Neither Agent nor any Lender shall be responsible for any failure by any other Lender to perform its obligations to make Revolving Loans hereunder, and the failure of any Lender to make its Pro Rata Share of any Revolving Loan hereunder shall not relieve any other Lender of its obligation, if any, to make its Pro Rata Share of any Revolving Loans hereunder.
If Borrower makes a request for a Revolving Loan as provided herein Agent, at its option and in its sole discretion, shall do either of the following:
(i) advance the amount of the proposed Revolving Loan to Borrower disproportionately (a Disproportionate Advance) out of Agents own funds on behalf of Lenders, which advance shall be on the same day as Borrowers request therefor with respect to Prime Rate Loans if Borrower notifies Agent of such request by 1:00 P.M. (Chicago time) on such day, and request settlement in accordance with Section 18 hereof such that upon such settlement each Lenders share of the outstanding Revolving Loans (including, without limitation, the amount of any Disproportionate Advance) equals its Pro Rata Share; or
(ii) Notify each Lender by telecopy, electronic mail or other similar form of teletransmission of the proposed advance on the same day Agent is notified or deemed notified by Borrower of Borrowers request for an advance pursuant to this subsection 2(a). Each Lender shall remit, to the demand deposit account designated by Borrower (i) with respect to Prime Rate Loans, at or prior to 3:00 P.M., Chicago time, on the date of notification, if such notification is made before 1:00 P.M., Chicago time, or 10:00 A.M., Chicago time, on the Business Day immediately succeeding the date of such notification, if such notification is made after 1:00 P.M., Chicago time, and (ii) with respect to LIBOR Rate Loans, at or prior to 10:30 A.M., Chicago time, on the date such LIBOR Rate Loans are to be advanced, immediately available funds in an amount equal to such Lenders Pro Rata Share of such proposed advance.

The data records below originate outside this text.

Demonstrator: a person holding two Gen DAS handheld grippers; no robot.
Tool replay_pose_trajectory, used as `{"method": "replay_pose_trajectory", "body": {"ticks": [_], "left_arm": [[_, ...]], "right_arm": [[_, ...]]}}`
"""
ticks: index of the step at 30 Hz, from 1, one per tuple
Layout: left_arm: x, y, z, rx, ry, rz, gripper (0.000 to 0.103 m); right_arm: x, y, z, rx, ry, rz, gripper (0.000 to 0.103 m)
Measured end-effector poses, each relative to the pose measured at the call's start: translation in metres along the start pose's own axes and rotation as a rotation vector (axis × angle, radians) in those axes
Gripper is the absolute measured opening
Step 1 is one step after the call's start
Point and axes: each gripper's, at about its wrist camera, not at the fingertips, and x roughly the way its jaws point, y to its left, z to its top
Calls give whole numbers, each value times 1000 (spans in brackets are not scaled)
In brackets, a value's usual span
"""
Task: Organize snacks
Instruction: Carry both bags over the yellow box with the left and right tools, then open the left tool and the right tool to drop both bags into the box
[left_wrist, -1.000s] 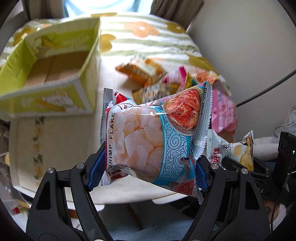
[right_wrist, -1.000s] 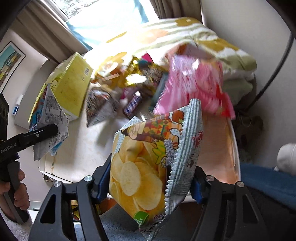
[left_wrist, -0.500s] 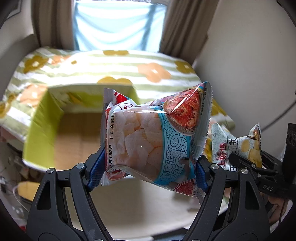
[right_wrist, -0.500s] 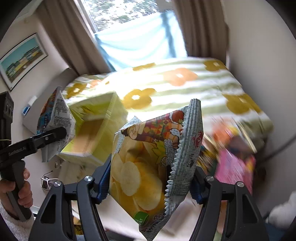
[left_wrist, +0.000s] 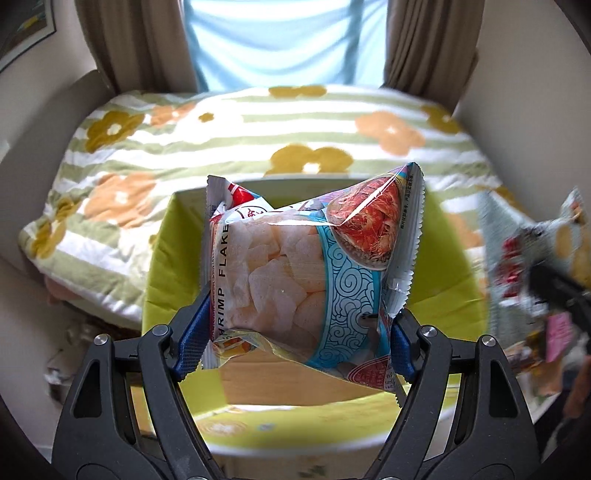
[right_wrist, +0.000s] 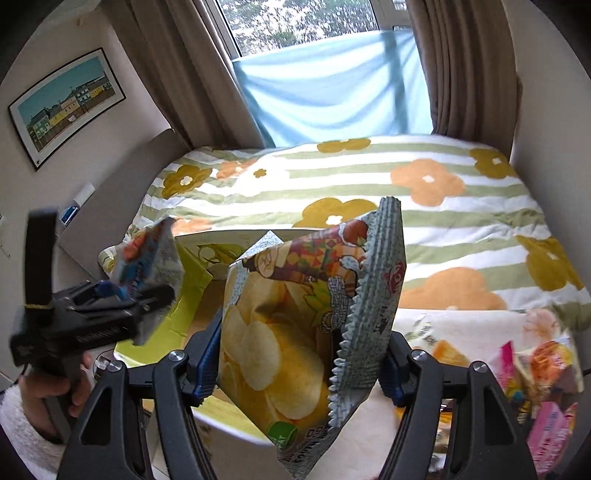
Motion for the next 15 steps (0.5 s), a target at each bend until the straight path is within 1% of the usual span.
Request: {"method": "replay_pose_trajectory", "body": {"ticks": [2,4,7,8,9,13,15], "left_arm": [[19,7,-2,8,34,26,77],[35,13,-6,17,58,59,80],[50,16,-12,8,93,122,91],[52,17,-14,0,94,133,100],[53,20,-16,-9,92,135,103],[51,27,-25,-28,108,125,103],[45,31,-32,-50,103,100,103]], "right_arm": [[15,3,2,17,32,12,65],[31,6,6,11,61,15,65],[49,9,7,3,96,28,65],[56,10,7,2,112,34,65],[55,9,7,1,117,37,65],[68,11,12,-10,149,39,65],[70,12,11,-15,164,37,65]]}}
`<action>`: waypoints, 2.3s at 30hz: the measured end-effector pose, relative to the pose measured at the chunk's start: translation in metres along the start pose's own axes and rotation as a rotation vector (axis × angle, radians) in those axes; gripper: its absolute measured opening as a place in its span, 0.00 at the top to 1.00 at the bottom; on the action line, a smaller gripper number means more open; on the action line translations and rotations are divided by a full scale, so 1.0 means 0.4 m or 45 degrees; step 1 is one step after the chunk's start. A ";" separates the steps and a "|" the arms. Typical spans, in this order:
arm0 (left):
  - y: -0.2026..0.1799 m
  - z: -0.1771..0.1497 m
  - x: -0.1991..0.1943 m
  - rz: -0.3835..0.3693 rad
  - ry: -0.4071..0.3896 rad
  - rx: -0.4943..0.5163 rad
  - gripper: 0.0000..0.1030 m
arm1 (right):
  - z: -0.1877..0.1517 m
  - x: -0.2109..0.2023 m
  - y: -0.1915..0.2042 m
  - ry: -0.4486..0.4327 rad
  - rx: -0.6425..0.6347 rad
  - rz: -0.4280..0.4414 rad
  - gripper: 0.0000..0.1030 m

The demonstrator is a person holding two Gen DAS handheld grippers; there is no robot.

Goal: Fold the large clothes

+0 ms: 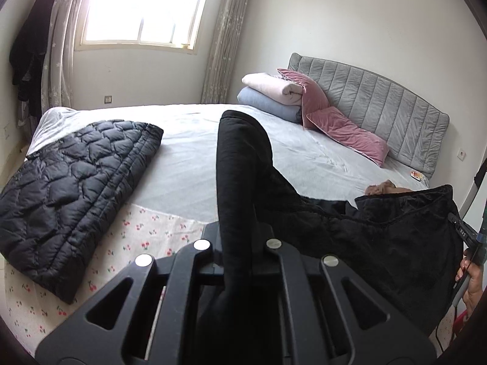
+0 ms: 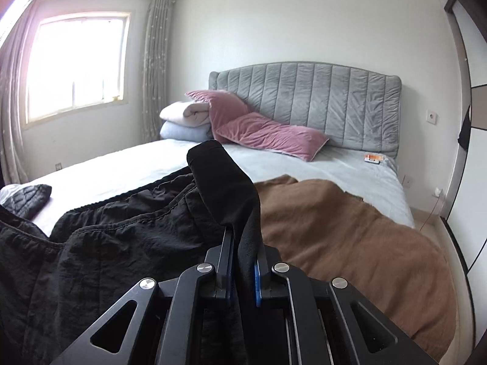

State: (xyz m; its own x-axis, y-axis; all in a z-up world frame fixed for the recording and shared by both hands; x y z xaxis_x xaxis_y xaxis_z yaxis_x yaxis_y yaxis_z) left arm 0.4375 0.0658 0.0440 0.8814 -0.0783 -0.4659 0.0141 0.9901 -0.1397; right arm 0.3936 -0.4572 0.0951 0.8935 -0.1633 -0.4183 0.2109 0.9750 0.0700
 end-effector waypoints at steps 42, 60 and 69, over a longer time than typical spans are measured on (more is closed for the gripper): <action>-0.232 -0.222 0.524 0.112 0.595 0.387 0.34 | -0.207 0.523 0.470 0.671 -0.372 0.358 0.36; -0.186 -0.170 0.328 0.203 0.480 0.449 0.23 | -0.084 0.325 0.214 0.467 -0.164 0.095 0.33; -0.263 -0.369 0.205 -0.036 0.562 0.422 0.21 | -0.330 0.174 0.424 0.647 -0.224 0.445 0.33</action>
State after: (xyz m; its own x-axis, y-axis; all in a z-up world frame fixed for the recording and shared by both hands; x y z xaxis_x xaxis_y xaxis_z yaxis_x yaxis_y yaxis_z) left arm 0.4386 -0.0618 -0.1083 0.5978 -0.0761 -0.7981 0.2457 0.9650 0.0921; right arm 0.4391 -0.2831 -0.0415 0.5893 0.2182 -0.7779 -0.1655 0.9750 0.1481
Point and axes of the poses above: each gripper's, at about its wrist camera, not at the fingertips, and x roughly the way its jaws point, y to its left, z to its top, the point moved 8 cm from there along x, roughly the way its jaws point, and after that the axes turned 7 degrees about z, right-handed, at the moved point
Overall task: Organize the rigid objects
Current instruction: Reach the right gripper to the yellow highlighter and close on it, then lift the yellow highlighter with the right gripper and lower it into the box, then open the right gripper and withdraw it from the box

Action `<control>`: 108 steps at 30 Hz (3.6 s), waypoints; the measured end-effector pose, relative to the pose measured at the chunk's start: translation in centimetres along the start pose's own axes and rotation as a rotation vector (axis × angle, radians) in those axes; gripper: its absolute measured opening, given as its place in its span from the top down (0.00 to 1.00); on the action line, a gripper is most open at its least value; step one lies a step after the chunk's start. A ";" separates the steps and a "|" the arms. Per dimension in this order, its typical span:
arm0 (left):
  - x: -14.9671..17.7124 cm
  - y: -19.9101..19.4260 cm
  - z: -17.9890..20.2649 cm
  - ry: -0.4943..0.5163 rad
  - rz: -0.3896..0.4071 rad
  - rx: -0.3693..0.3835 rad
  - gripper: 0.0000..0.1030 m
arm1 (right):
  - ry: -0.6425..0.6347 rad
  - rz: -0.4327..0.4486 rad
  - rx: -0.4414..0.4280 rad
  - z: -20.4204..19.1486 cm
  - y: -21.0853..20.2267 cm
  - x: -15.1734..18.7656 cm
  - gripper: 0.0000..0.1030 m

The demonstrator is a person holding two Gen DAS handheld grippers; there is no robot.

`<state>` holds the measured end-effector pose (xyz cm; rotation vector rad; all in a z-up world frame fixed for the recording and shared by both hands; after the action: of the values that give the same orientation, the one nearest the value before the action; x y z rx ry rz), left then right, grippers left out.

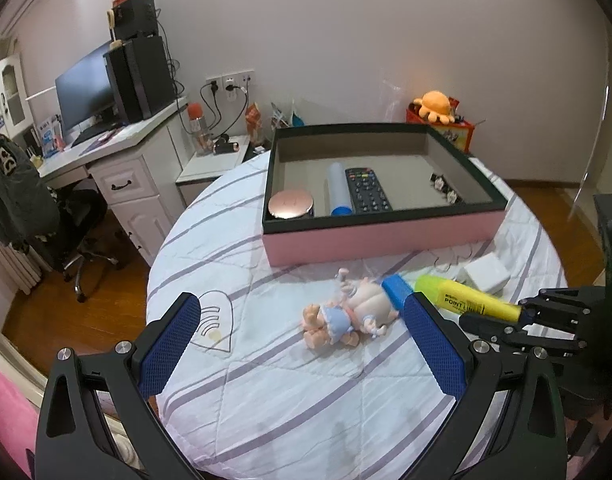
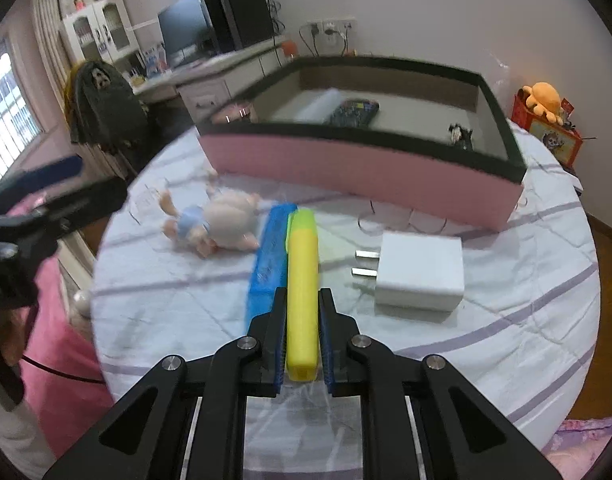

If and to the extent that a Lender does not settle with Agent as required under this Agreement (a "Defaulting Lender) Borrower and Defaulting Lender severally agree to repay to Agent forthwith on demand such amount required to be paid by such Defaulting Lender to Agent, together with interest thereon, for each day from the date such amount is made available to Borrower until the date such amount is repaid to Agent (x) in the case of a Defaulting Lender at the rate published by the Federal Reserve Bank of New York on the next succeeding Business Day as the Federal Funds Rate or if no such rate is published for any Business Day, at the average rate quoted for such day for such transactions from three (3) federal funds brokers of recognized standing selected by Agent, and (y) in the case of Borrower, at the interest rate applicable at such time for such Revolving Loans; provided, that Borrowers obligation to repay such advance to Agent shall not relieve such Defaulting Lender of its liability to Agent for failure to settle as provided in this Agreement.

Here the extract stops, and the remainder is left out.